*EXERCISE DIRECTIONS*. Your answer should hold each line of the material that contains the word "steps".
··· DATA BELOW
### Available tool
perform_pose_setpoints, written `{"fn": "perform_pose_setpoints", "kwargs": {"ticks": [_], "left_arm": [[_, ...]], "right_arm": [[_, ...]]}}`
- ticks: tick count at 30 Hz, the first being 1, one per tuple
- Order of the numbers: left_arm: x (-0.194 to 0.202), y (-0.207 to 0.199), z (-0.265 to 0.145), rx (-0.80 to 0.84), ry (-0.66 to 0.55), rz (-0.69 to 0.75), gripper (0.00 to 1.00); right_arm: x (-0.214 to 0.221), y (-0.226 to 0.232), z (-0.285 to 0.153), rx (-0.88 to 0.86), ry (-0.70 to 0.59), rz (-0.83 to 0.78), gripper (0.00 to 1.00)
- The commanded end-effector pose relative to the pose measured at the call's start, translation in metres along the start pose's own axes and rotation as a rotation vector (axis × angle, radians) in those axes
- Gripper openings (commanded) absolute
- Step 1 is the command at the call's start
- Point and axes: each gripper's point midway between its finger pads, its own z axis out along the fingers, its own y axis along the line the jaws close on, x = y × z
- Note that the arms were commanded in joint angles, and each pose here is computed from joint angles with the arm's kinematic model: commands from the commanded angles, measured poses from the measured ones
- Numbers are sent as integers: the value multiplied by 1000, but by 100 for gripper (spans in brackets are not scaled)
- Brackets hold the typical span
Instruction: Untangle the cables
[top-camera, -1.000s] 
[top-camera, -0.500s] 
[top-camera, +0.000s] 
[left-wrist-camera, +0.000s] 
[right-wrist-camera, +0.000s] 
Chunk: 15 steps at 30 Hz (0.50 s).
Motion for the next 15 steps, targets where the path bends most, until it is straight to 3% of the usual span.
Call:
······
*RESPONSE AREA*.
Chunk: 15 steps at 30 Hz (0.50 s).
Motion for the next 15 steps, targets where the path bends most, until it is straight to 3% of the usual span.

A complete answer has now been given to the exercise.